Report only the number of lines in this material that include "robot".

-- -- --

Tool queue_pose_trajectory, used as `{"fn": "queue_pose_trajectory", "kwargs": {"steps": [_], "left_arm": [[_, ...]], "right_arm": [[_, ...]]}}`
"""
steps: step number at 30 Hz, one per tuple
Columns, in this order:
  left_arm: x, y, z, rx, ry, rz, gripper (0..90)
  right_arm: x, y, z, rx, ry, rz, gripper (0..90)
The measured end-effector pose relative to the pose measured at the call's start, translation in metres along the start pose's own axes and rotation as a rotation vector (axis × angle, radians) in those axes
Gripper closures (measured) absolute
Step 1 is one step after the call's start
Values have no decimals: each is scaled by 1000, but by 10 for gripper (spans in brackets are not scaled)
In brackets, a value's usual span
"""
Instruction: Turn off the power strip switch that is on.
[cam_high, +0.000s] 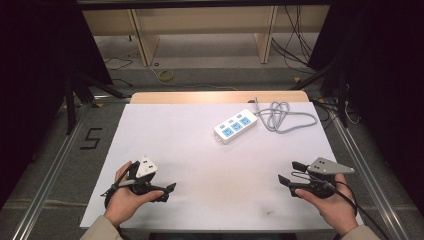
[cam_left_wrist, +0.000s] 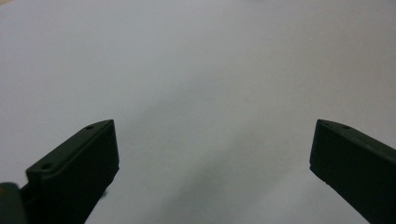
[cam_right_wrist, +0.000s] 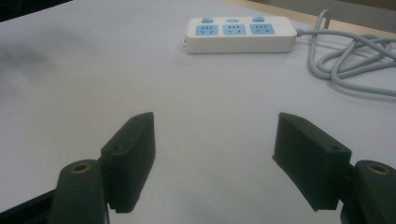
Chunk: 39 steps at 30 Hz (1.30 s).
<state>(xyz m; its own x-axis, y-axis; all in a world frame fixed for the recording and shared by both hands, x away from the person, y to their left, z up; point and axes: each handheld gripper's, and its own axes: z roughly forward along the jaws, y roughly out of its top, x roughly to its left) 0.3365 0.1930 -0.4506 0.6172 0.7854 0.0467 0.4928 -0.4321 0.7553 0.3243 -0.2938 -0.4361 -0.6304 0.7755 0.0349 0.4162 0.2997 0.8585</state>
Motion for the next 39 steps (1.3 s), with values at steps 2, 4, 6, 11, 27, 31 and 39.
{"fn": "queue_pose_trajectory", "kwargs": {"steps": [2, 4, 6, 11, 27, 31, 39], "left_arm": [[0, 0, 0, -8, 0, 0, 13], [0, 0, 0, -6, 1, 3, 14], [0, 0, 0, -8, 2, 0, 15], [4, 0, 0, -17, 6, 0, 20], [7, -1, 2, -9, 14, 7, 39], [8, -1, 2, -8, 13, -1, 41], [8, -2, 2, -5, 11, 3, 45]], "right_arm": [[-1, 0, 0, 1, 1, -2, 304], [-1, 1, 1, 0, 2, 2, 313], [-2, 3, 2, 2, 1, -1, 337], [-5, 10, 3, 3, -15, -7, 425], [-12, 46, 31, 40, -54, -68, 857], [-18, 57, 42, 55, -60, -70, 900], [-23, 70, 64, 88, -68, -67, 900]]}}
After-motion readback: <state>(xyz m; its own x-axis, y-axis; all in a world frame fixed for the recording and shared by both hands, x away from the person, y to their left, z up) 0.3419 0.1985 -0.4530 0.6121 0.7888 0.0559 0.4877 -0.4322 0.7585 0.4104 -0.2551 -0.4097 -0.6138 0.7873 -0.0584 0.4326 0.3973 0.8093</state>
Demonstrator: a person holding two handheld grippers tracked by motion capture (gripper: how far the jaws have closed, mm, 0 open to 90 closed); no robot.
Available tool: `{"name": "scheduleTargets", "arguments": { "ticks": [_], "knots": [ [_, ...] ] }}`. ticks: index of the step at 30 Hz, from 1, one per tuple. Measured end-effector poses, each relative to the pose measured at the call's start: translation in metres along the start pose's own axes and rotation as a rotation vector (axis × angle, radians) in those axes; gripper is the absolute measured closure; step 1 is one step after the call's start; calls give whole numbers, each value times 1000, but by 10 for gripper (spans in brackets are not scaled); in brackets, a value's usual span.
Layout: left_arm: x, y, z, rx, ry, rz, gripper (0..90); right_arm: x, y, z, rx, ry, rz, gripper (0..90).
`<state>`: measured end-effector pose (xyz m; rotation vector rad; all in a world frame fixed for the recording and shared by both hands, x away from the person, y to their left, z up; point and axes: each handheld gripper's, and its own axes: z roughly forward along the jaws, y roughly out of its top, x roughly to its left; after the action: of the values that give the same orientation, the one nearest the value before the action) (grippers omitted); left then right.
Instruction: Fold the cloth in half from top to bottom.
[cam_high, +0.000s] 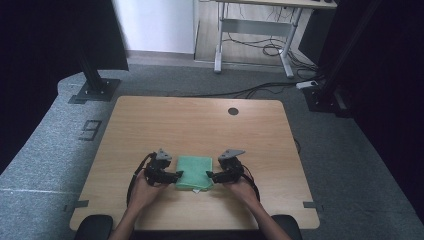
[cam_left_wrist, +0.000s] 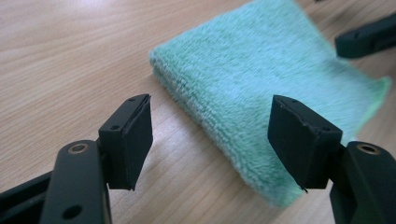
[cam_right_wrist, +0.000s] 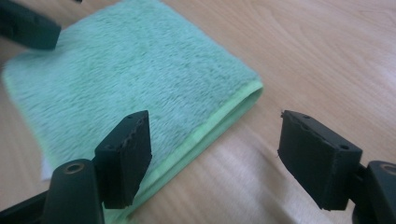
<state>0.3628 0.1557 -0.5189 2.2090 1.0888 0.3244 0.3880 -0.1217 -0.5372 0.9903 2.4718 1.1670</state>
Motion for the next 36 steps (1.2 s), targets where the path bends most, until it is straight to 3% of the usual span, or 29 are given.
{"name": "scheduleTargets", "arguments": {
  "ticks": [3,11,21,36],
  "knots": [
    [-1,-7,6,31,53,21,305,0,1,6,20,-18,-9,251],
    [-5,-7,13,11,78,66,325,-1,-4,11,37,-47,-31,235],
    [4,4,28,-13,13,11,324,-15,-5,8,42,-75,-8,234],
    [-3,26,50,-29,-6,7,318,-46,-5,3,46,-146,47,239]
  ]
}}
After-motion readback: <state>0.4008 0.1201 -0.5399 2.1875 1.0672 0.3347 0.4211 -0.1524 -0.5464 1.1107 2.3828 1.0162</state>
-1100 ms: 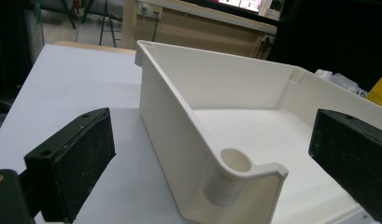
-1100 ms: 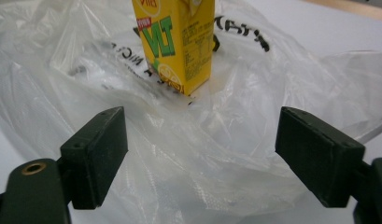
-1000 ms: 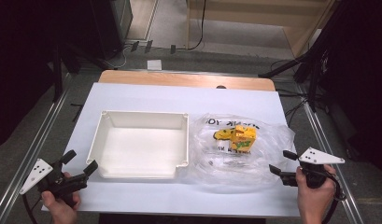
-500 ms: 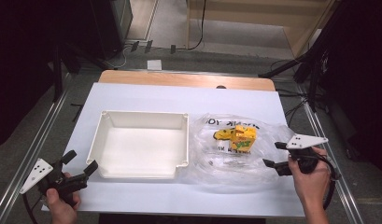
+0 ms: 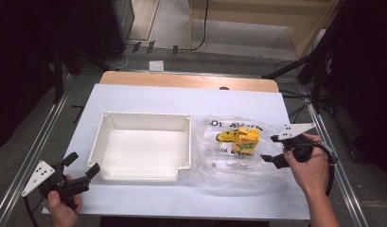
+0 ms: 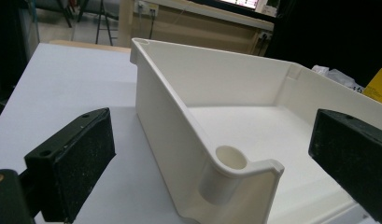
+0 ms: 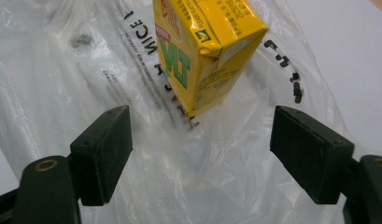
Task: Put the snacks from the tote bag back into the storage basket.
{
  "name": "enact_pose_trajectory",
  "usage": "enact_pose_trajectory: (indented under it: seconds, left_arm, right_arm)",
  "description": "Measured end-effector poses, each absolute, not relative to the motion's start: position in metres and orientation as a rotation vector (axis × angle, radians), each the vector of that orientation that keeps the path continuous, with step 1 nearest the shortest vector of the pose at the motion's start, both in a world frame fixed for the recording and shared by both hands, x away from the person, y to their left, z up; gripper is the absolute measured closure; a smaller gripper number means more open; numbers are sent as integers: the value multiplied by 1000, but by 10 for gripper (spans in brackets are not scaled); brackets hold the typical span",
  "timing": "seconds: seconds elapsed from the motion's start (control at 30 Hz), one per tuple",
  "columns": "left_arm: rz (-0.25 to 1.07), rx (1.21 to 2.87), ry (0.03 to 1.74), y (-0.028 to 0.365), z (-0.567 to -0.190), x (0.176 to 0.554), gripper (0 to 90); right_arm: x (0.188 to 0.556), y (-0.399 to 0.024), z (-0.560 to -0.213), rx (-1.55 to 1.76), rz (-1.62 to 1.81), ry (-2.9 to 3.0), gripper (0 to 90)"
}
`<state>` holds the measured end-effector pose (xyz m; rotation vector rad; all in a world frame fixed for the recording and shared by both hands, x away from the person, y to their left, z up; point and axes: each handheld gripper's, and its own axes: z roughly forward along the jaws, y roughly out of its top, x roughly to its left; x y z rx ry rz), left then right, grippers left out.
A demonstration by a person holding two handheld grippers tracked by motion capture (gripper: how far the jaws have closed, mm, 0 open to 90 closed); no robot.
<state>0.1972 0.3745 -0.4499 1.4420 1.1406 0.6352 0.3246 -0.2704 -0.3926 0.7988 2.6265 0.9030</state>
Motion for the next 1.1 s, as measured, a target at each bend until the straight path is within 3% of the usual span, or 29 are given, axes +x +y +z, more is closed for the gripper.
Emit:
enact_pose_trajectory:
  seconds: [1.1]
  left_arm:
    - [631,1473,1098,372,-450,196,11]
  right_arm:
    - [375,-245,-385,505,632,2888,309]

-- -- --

** FINISHED EXERCISE **
2